Tuesday, October 8, 2019
Last night, I had the pleasure of seeing the short documentary And Then They Came For Us. This 40-minute film is about Japanese internment. It pairs photographs taken by renown photographer Dorothea Lange with interviews from children interned and now grown (including actor George Takei). It also covers Fred Korematsu's failed legal battle against internment and the decades-late overturning of his conviction for violating the internment order. Interestingly, the movie connects the story of Japanese interment to the present-day Muslim ban.
The movie was followed by a panel discussion featuring Dr. Karen Korematsu (Fred Korematsu's daughter and the founder and executive director of the Fred T. Korematsu Institute), Don Tamaki (one of the attorneys who worked on overturning Fred Korematsu's conviction), Professor Rick Tepker (OU Law), and Professor Taiawagi Helton (OU Law) -- moderated by Prof. Joseph Thai (OU).
Dr. Korematsu was a powerful speaker. She talked about her father's experience--his refusal to comply with internment, his recruitment by the ACLU to litigate the issue of internment, his hope and belief in the U.S. constitution and his rights as an American citizen, his unwavering belief that internment was wrong, and his ostracization by the Japanese-American community. Interestingly, Dr. Korematsu revealed that she did not learn about her father's legal battle until high school when a classmate did a book report on Concentration Camps USA. Following this revelation, she asked her father about his experience. He told his daughter that it happened a long time ago, he did what he thought was right, and the government was wrong. They didn't speak of it again until 1983 when Fred Korematsu fought to overturn his conviction.
Don Tamaki discussed the unusual evidence that laid the foundation for overturning Fred Korematsu's conviction decades after the disgraceful Supreme Court decision. He laid out the conspiracy engaged in by the Attorney General, Solicitor General, and Justice Department lawyers -- to suppress, alter, destroy, and fabricate evidence in support of internment. In short, the government argued that internment was justified on national security grounds because Japanese-Americans were spying inside this country. Yet there was no evidence to support this assertion.
Mr. Tamaki also discussed the Trump v. Hawaii lawsuit over the Muslim ban. While SCOTUS said in that case that Korematsu was wrong, "in the same breath" the court refused to ask probing questions about the factual basis for the government's assertion that the Muslim ban was justified on national security grounds. The court thus abdicated its constitutional role in the exact same manner that it did in Korematsu.
Prof. Rick Tepker, a constitutional scholar, talked about the legal precedents before Korematsu that counseled a different outcome. And Prof. Taiawagi Helton, an Indian law scholar, spoke of the internment of Native Americans before Japanese Americans and the comparable detention of migrant children and families since (all three occurring, in some form, just down the road at Fort Sill).

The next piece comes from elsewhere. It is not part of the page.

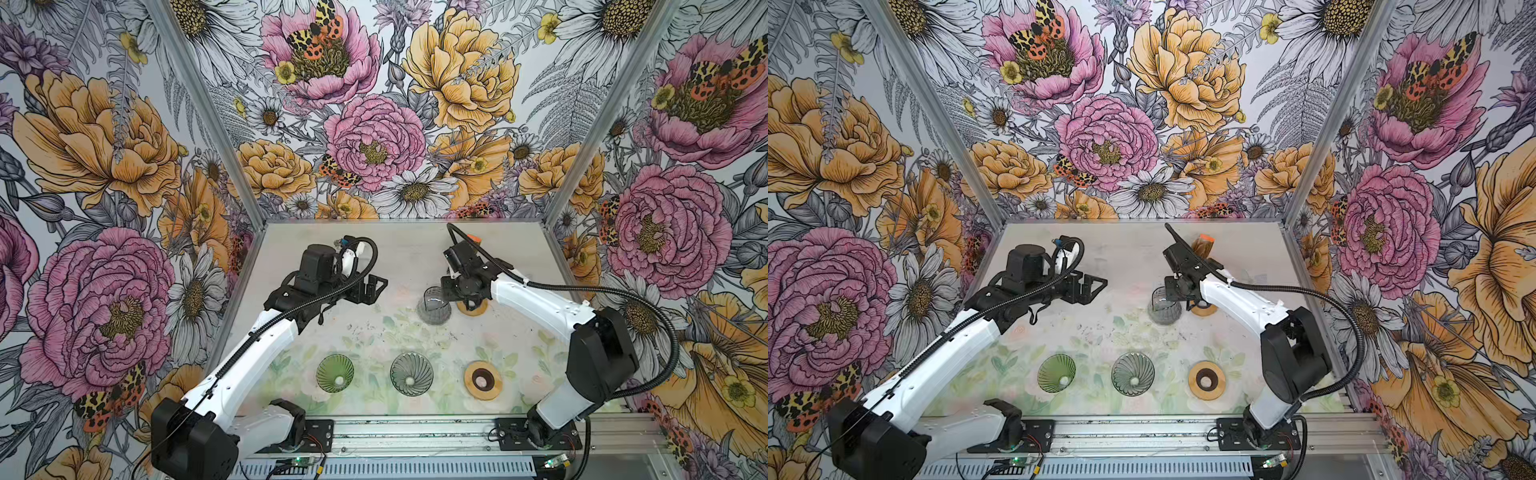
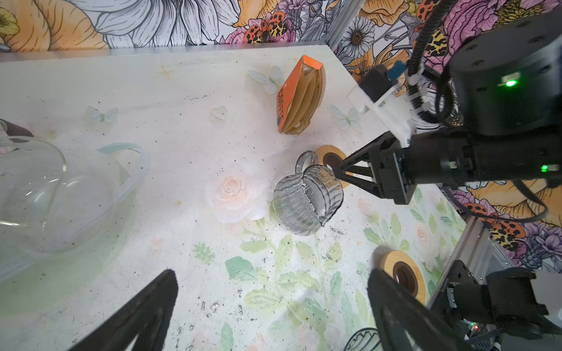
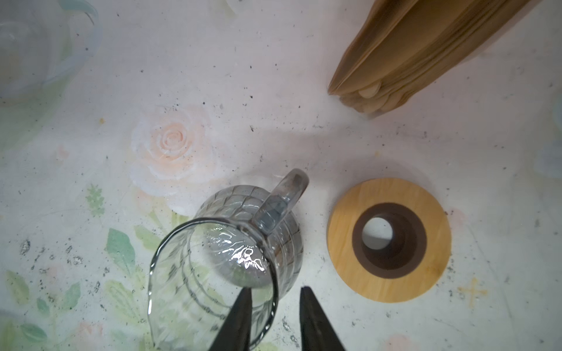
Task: Place the coffee filter in the dripper
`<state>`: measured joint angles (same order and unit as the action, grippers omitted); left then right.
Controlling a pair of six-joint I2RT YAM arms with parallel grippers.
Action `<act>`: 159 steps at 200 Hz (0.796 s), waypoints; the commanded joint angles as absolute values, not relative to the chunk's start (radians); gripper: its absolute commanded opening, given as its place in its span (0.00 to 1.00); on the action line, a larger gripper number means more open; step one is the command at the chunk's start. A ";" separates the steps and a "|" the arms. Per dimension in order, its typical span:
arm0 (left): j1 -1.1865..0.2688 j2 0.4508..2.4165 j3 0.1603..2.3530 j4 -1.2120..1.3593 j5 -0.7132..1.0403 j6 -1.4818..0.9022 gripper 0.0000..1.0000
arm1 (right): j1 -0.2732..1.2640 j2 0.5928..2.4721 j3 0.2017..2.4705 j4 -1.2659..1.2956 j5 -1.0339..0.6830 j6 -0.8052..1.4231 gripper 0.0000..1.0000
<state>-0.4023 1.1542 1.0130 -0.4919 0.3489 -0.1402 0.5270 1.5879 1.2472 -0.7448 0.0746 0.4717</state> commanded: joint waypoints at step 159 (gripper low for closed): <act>-0.821 1.360 1.149 -0.465 -0.053 -0.541 0.99 | 0.035 1.250 0.792 -0.390 -0.451 0.538 0.77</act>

It was a wonderful evening brought about by the hard work of OU's American Constitution Society, Asian Pacific American Law Students Association, and Native American Law Students Association.
I encourage you all to see the documentary. And to consider bringing Dr. Korematsu and Don Tamaki to your campus as speakers. They do a remarkable job of placing the current period of "national stress," as Dr. Korematsu called it, in the context of the nation's very painful history of internment.